While the eigenvalue at $1$ and the associated stationary distribution are particularly interesting, the other eigenvalues and vectors are also interesting. In particular, suppose $T = V Λ V^{- 1}$ , and consider $∥ T^{k} - T^{\infty} ∥ = ∥ V {\bar{Λ}}^{k} V^{- 1} ∥ \leq κ (V) | λ_{2} |^{k},$ where $κ (V) = ∥ V ∥ ∥ V^{- 1} ∥$ is the condition number of the eigenvector matrix, $\bar{Λ}$ is the diagonal matrix of eigenvalues with the eigenvalue at one replaced by zero, and $| λ_{2} |$ is the maximum modulus of all eigenvalues other than the eigenvalue at one. Therefore, the asymptotic rate of convergence of the Markov chain, also known as the mixing rate is determined by the second-largest eigenvalue modulus of $T$ .

To understand the mixing rate in more detail (in the undirected case), it is helpful to consider the closely related normalized adjacency matrix $\bar{A} = D^{- 1 / 2} A D^{- 1 / 2} .$ Note that $\bar{A} = D^{- 1 / 2} T D^{1 / 2}$ , so $(v, λ) an eigenpair of \bar{A} ⟺ (D^{1 / 2} v, λ) an eigenpair of T .$ The eigenvalues of $\bar{A}$ are critical points of $ρ_{\bar{A}} (x) = \frac{x^{T} D^{- 1 / 2} A D^{- 1 / 2} x}{x^{T} x};$ substituting $x = D^{1 / 2} y$ , we have $ρ_{\bar{A}} (D^{1 / 2} y) = ρ_{(A, D)} (y) = \frac{y^{T} A y}{y^{T} D y} .$ If $y$ is an indicator for a set $S$ , this last expression represents the fraction of edges incident on $S$ that are to other nodes in $S$ . If $z = 2 y - e$ is $+ 1$ on $S$ and $- 1$ on $S^{c}$ , then $z^{T} D z = 2 m$ and $z^{T} A z$ is $2 m$ minus twice the total weight $| C (S) |$ of edges from $S$ to $S^{C}$ ; hence, $\frac{z^{T} A z}{z^{T} D z} = 1 - \frac{| C (S) |}{m}$ If we restrict to the case where the same number of edges are incident on $S$ and $S^{C}$ , then $z$ is $D$ -orthogonal to the all one vector, and so $ρ_{(A, D)} (z)$ is a lower bound on the eigenvalue closest to one. Thus, spectral analysis lets us bound the mixing rate in terms of the normalized cut size $| C (S) | / m$ .

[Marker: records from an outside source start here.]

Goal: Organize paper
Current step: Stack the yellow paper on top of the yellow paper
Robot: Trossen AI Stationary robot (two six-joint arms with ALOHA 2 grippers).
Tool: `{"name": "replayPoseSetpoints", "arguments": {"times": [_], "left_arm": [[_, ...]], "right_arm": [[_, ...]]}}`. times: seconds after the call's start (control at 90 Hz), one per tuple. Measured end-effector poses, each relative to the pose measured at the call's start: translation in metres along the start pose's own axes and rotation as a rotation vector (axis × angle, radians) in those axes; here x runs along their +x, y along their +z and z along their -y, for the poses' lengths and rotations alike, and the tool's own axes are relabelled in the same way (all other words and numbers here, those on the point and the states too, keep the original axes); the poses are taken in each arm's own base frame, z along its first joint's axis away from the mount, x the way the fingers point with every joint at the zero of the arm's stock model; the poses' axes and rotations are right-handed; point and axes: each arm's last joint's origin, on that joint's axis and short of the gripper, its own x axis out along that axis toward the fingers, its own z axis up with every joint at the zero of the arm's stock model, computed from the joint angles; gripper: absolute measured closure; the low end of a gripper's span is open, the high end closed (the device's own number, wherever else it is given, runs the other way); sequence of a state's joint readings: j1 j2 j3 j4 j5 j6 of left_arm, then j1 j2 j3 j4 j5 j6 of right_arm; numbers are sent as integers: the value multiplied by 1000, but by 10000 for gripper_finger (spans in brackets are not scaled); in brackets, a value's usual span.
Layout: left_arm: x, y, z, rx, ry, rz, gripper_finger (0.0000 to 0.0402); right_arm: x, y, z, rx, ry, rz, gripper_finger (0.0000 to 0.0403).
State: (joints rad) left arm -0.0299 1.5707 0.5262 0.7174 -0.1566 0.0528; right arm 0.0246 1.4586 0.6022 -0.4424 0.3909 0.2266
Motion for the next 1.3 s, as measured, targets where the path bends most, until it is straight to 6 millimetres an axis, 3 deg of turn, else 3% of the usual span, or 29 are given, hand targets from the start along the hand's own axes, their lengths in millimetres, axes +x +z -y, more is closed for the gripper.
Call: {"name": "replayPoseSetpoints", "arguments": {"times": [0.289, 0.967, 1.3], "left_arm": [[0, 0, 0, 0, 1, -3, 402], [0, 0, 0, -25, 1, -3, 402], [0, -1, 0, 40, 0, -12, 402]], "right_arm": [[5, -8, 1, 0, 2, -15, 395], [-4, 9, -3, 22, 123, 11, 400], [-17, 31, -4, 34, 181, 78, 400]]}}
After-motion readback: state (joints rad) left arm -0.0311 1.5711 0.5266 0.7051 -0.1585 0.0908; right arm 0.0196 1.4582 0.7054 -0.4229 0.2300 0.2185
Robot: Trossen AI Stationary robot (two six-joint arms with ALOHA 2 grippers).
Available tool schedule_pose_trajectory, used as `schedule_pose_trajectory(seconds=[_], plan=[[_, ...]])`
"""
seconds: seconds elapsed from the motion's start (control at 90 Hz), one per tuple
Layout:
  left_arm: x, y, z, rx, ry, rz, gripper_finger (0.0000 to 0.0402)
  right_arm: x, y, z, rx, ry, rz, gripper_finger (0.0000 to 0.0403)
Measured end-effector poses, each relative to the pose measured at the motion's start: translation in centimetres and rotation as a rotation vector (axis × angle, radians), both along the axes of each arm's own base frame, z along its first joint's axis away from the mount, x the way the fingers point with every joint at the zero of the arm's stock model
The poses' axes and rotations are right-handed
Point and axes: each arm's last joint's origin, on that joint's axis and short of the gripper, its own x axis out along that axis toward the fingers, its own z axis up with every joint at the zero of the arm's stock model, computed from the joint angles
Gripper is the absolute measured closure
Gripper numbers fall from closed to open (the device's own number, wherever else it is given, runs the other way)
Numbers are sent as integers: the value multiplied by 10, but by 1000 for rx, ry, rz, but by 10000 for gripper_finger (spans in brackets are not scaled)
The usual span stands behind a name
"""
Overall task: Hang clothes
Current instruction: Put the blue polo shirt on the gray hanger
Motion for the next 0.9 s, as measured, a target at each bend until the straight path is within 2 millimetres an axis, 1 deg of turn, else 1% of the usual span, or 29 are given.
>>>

Discrete gradients and the Laplacian

For an unweighted graph, the discrete gradient $G \in R^{m \times n}$ is a matrix in which each row represents an edge $(i, j) \in E$ by $(e_{i} - e_{j})^{T}$ . If $x$ is an indicator for a set $S$ , then $G x$ is nonzero ( $\pm 1$ ) only on edges between $S$ and $S^{c}$ ; hence, $∥ G x ∥^{2} = edges between S and S^{C} .$ We can rewrite this as $x^{T} G^{T} G x = x^{T} L x$ where $L = \sum_{(i, j) \in E} (e_{i} - e_{j}) (e_{i} - e_{j})^{T} .$ Each term in this sum contributes one to the $l_{i i}$ and $l_{j j}$ entries through the $e_{i} e_{i}^{T}$ and $e_{j} e_{j}^{T}$ products; the cross terms fill in $l_{i j} = l_{j i} = - 1$ . Putting everything together, we have $L = D - A .$ The matrix $L$ is known as the combinatorial Laplacian, or sometimes simply as the Laplacian. The same construction holds in the weighted case, where it corresponds to $L = \sum_{(i, j) \in E} a_{i j} (e_{i} - e_{j}) (e_{i} - e_{j})^{T}$ where $a_{i j}$ is the weight of the $(i, j)$ edge. In either case, the smallest eigenvalue of $L$ is zero, corresponding to an eigenvector of all ones. The multiplicity of the zero eigenvalue is equal to the number of connected components in the graph; assuming there is only one connected component, the second largest eigenvalue $λ_{2}$ is a lower bound on $x^{T} L x$ for any $x^{T} e = 0$ ; if we choose $x$ to be a $\pm 1$ vector indicating the split between equal size sets $S$ and $S^{c}$ , then $x^{T} L x$ also gives four times the number of edges cut by the partitioning. Hence, $λ_{2} / 4$ is a lower bound on the minimal bisector size.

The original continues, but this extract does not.